▶ **THE PROBLEM**:
All the lines below need to be transcribed exactly. Pictures get left out.
[[ STORED DATA open ]]
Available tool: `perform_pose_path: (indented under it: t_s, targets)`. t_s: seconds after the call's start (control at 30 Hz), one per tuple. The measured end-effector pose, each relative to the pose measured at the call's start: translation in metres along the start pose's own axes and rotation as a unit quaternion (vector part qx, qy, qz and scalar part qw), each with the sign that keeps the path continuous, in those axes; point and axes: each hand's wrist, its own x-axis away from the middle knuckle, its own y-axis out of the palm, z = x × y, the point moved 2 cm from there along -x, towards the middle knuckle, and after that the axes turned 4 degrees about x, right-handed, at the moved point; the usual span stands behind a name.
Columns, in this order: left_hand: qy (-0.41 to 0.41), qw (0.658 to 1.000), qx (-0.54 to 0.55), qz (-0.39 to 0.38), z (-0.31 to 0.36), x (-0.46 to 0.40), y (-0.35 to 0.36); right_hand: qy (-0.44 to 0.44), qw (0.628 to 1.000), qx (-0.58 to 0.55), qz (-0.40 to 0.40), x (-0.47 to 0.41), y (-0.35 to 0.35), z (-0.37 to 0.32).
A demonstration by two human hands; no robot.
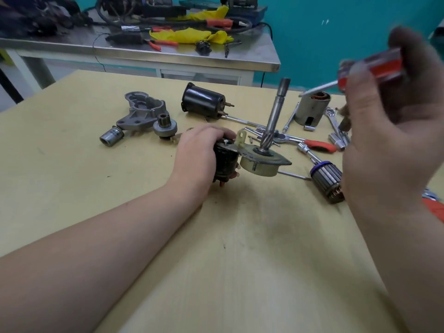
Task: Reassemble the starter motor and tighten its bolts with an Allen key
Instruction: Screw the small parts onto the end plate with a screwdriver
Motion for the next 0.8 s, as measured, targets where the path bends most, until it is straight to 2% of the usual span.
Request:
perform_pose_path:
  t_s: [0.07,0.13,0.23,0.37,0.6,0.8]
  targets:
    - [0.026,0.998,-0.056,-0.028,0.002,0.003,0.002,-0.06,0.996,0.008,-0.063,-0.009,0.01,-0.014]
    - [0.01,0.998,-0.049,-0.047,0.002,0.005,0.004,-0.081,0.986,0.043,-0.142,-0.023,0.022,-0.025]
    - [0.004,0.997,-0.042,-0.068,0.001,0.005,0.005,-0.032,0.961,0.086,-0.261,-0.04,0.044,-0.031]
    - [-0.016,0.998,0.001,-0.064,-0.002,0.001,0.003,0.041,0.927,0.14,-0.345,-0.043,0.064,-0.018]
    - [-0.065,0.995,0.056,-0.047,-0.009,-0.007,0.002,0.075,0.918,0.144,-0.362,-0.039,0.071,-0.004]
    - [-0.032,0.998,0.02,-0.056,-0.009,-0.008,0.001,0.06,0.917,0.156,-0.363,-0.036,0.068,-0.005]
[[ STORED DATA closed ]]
▶ **FINISHED EXERCISE**:
Available tool: `perform_pose_path: (indented under it: t_s, targets)`. t_s: seconds after the call's start (control at 30 Hz), one per tuple. The measured end-effector pose, each relative to the pose measured at the call's start: translation in metres along the start pose's own axes and rotation as a unit quaternion (vector part qx, qy, qz and scalar part qw), each with the sign that keeps the path continuous, in those axes; point and axes: each hand's wrist, its own x-axis away from the middle knuckle, its own y-axis out of the palm, z = x × y, the point moved 2 cm from there along -x, towards the middle knuckle, and after that the axes turned 4 degrees about x, right-handed, at the moved point; the usual span stands behind a name.
Columns, in this order: left_hand: qy (-0.41 to 0.41), qw (0.658 to 1.000), qx (-0.54 to 0.55), qz (-0.39 to 0.38), z (-0.31 to 0.36), x (-0.46 to 0.40), y (-0.35 to 0.36); right_hand: qy (-0.44 to 0.44), qw (0.628 to 1.000), qx (-0.58 to 0.55), qz (-0.40 to 0.40), x (-0.47 to 0.41), y (-0.35 to 0.35), z (-0.37 to 0.32).
A demonstration by two human hands; no robot.
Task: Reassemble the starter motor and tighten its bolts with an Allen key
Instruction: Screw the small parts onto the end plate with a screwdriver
Motion for the next 0.8 s, as measured, targets where the path bends most, until it is straight to 2% of the usual span.
Request:
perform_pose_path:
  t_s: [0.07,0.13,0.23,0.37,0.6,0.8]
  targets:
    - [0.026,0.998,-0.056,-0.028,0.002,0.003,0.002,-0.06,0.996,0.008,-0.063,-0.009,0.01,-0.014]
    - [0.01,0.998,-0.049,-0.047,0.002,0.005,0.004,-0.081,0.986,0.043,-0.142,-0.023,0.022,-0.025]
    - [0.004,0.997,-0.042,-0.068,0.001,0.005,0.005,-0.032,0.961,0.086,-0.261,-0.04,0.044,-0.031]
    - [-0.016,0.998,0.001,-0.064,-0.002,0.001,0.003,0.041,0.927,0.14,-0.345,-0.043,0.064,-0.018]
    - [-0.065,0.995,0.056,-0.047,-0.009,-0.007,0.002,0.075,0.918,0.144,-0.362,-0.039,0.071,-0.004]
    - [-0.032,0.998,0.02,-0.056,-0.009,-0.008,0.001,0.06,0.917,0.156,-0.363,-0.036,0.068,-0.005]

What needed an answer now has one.